Saturday, March 20, 2010

Random intermissions: Church

Wea 2start, wea 2start....oh, yeah... I finally managed 2go 2 church 2times this/last month! Gud tidings i say. Bt i ges it wud hv meant sth if i actually listened 2 th priest. i ges i'm lk d worst catholic ever...why?
Last time in confession 2003
Last time i actually genuflected, 2003
Last time as an altar boy 1999 wen i ws jst a kid he he...n no, neva sat on a priest's lap!
Last time i read th scripture in church, 2003
Last time i took communion, Jan 2004
Most last things i actually did r in 2003 cz dats wen i left seminary. Mayb a rational explanation is that i believe i accumulated enaf prayer pts 2 last me a couple of years.

Anyhoo sunday i went 2church n as th priest ws blabberin incoherent words i scanned th crowd 4familiar faces. None. Thing bout our church is dat most people knw me bt siwamesei poa. Mostly cz of family n wen we moved hia i kinda kickd ass educationally. Th priests knw me cz of th seminary connection...n th fact dat one requirement 2stay in seminary ws u had 2do volunteer work @ th church, which i adamantly refused 2do, cz of 2reasons:
1. I didnt gv a shit...esp cz d stupid priest wntd me 2work on his garden! Wots th deal wit white guys n gardening?
2. U cnt refer 2 it as volunteering if i don hv a say in th matter...didnt knw ow 2put th dictionary thru their thick skulls!

Long story short i refused 2 volunteer. So th Father tried 2 gt me kickd out of seminary...bt a couple of factors saved my ass:
1. After th volunteer work thea ws a form they wrote comments on behaviour, character n bull lk dat. Thing is we delivered them in person. Here's a trick most of ya'al don knw, if u hold a sealed envelope over alot of steam, it peels open as if it ws neva sealed, so u cn do whatever u want wit th contents, edit, white wash, throw away,rewrite a gud report...so th bad rap neva fikad. Am i gud or what?

Th priest also used normal snail mail 2 send th bad reports.....here my grades came in. U just don kick out sbody wit an IQ of 125+ cz of stupid reasons! Plus back then i lukd rily rily innocent, unlike now. Nobody wud hv suspected dat i dit anything bad, we got drunk, brewed, went swimmin...plus a couple other nasty stuff. Did i mention porn? Kazi ya JJ...

Where was i? Train of thot rily got derailed. Nwy i don socialize so much at our church. I'm still catholic, bt th abstinence thing doesnt rily go down well. Plus i got my reservations wen it kams 2 abortion n other subjects, which might gt me excommunicated!
Again, so i scanned arnd 4familiar faces n wen dat failed 2return favourable results, i scanned booty or sth out 2catch a cold.
Th only favourable result ws this chix who seems 2b everywhere i go. Wen i chuck frm our gate, who do i bump into? Her!
I use a crazy combination of alleyways 2avoip peeps i don wana gas wit n who do i bump into?
I go 2church n who do i c first thing wen i enter? I've seen her more in 2days than....jijazie.
I knw sh cnt b stalkin cz i'm nt @home dat much, plus nobody knows my routine, hell, even i don knw my routine!
Nwy sh wnts us 2b an item or sth lk that...bt i got this rule regardin chix frm our hood...no fuckin way! n th double entrendre is intended!
It all started wen i ws 17...this chix ws always hitn on me beggin me 2go help her "put up posters" in her room(n girls say our lines r lame).
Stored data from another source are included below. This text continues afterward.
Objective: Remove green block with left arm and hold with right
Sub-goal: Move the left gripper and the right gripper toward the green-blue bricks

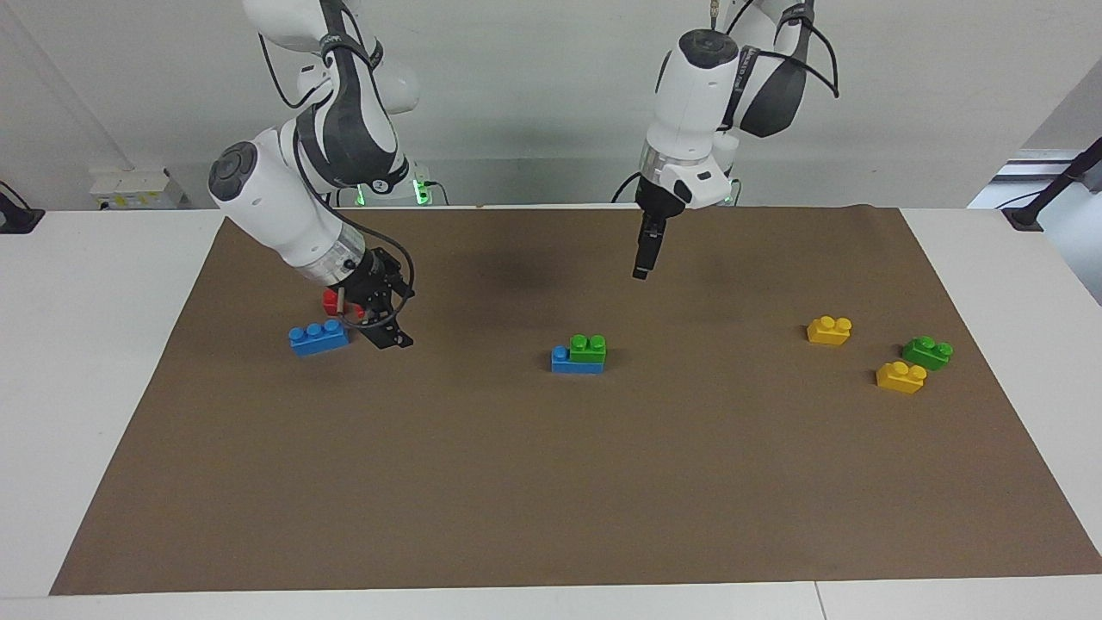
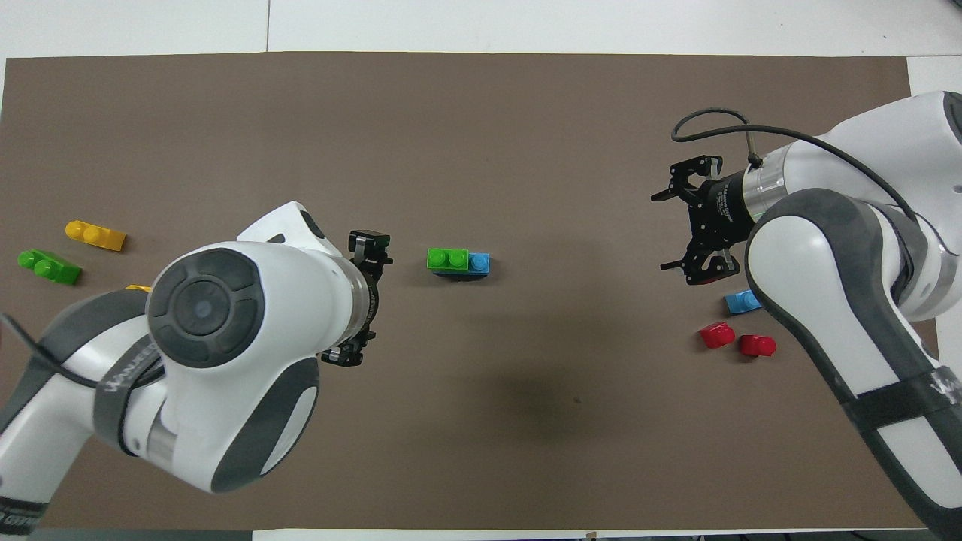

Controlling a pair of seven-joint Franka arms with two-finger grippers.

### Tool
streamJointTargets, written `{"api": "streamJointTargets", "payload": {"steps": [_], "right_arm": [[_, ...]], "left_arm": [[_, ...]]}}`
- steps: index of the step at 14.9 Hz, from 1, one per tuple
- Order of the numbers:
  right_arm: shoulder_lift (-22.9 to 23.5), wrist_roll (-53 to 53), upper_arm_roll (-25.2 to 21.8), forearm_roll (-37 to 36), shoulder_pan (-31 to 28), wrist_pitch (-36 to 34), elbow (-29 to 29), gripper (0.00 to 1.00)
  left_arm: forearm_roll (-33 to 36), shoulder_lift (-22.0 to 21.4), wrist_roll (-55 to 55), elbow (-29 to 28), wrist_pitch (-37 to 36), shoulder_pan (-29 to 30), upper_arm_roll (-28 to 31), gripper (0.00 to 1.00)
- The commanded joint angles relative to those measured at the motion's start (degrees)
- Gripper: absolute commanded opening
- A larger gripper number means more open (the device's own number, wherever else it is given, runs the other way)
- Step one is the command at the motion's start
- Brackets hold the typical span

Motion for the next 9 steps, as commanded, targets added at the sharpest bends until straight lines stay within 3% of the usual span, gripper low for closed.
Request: {"api": "streamJointTargets", "payload": {"steps": [1, 5, 9], "right_arm": [[0.20, 4.89, -0.08, 1.29, 3.59, 5.08, -2.05, 1.00], [0.81, 5.61, -0.08, 7.42, 6.40, 13.44, -5.74, 1.00], [3.80, 6.66, 0.01, 8.32, 10.10, 17.85, -5.74, 1.00]], "left_arm": [[-0.66, 4.70, -5.74, 2.44, 2.32, -1.39, 0.98, 1.00], [1.53, 12.43, -11.01, 8.41, 2.76, -1.39, 1.07, 1.00], [2.59, 15.78, -14.89, 9.74, 4.69, -1.48, 1.07, 1.00]]}}
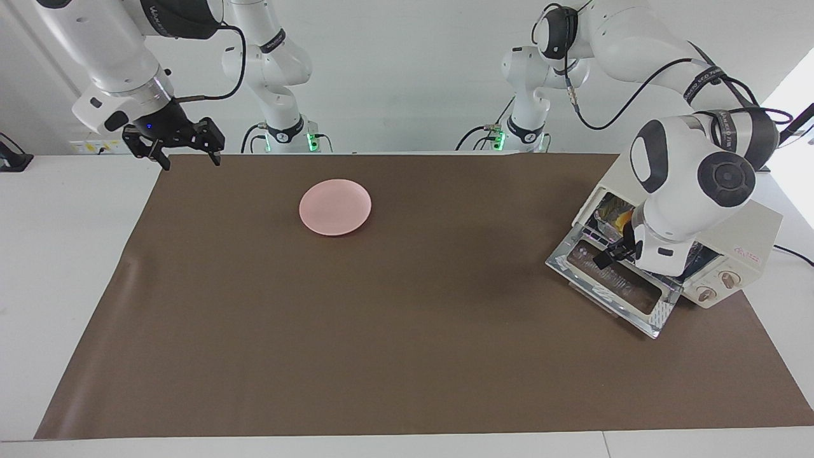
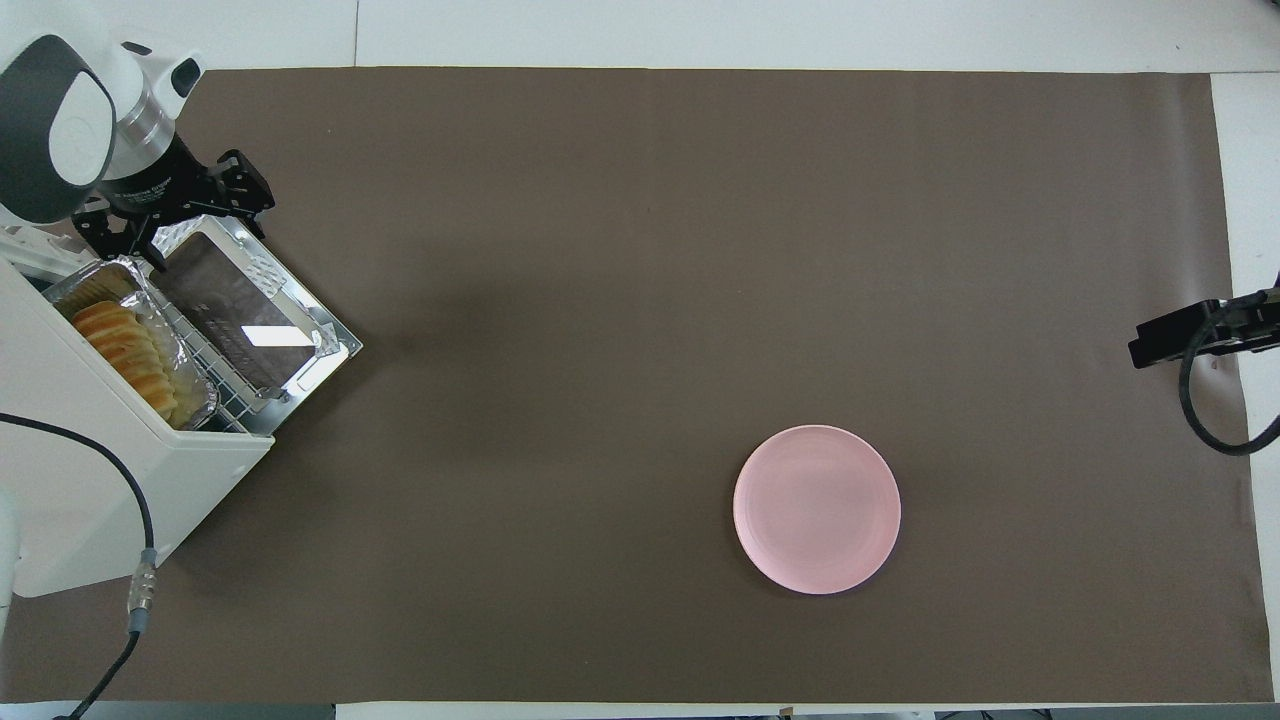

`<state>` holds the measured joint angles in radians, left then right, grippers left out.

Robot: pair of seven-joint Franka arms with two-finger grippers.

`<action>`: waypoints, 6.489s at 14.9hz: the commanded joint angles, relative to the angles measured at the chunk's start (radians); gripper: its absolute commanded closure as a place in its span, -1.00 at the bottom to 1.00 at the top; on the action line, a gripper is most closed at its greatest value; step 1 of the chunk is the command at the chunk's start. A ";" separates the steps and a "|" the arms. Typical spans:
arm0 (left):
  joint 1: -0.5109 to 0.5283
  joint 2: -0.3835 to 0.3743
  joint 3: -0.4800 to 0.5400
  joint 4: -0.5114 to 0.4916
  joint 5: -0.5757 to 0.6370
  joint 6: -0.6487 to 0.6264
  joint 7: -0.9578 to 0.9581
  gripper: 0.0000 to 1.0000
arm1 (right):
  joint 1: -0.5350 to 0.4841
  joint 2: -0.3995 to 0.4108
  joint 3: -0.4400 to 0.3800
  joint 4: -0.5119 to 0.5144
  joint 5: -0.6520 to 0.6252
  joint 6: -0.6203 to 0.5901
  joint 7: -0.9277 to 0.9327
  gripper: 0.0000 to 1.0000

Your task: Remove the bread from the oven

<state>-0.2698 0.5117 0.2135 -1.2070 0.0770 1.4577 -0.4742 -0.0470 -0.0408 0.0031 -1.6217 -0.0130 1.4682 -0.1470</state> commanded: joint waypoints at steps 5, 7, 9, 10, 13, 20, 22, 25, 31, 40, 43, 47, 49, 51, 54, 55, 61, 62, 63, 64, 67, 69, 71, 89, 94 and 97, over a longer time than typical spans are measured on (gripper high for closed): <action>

Wen i chickend, sh got mo aggressive n threatening...an action most of my frnds knw puts me in th fuck-off-b4-i-tear-u-a-new-one mode. So i tell her 2fuck off.
A month later, ges who turns out pregnant wit a poor sucker "baby daddy" at her arm! Th kid died a few yrs later...bt i didnt gv a shit. I don sympathise wit bitches, no matter th circumstance. S long as i avoided dat trap kul. Wen th incident repeated wit 2other random chix, it bcame a hell no. Kwanza th last one ws rily hot, bt my buddy cautioned me bout easy things!
Plus now gut instict is my bestest friend. If it tells me it cn handle 15shots of hard liquor, i gv it.
Poor bastards, i thnk nxt time i drnk i'l offer libation 2our horny fallen comrades. May Dna testing bcome unaffordable 2spare u th horrid truth. Amen!
Nwy this note has really lost me...cnt even remember wot i wntd 2write bout...plus i got this poundin headache dat diorients me. Its lk wen i chew cz of drinkin, all i remember is th last thing i did b4 th drink kickd in...n th pukin after th liver cleans it out!
Soo, i ges thats that!
Oh, n ya, my notes gv u insight in2 one way of how i thnk bt unless u knw me, all u got is data not info.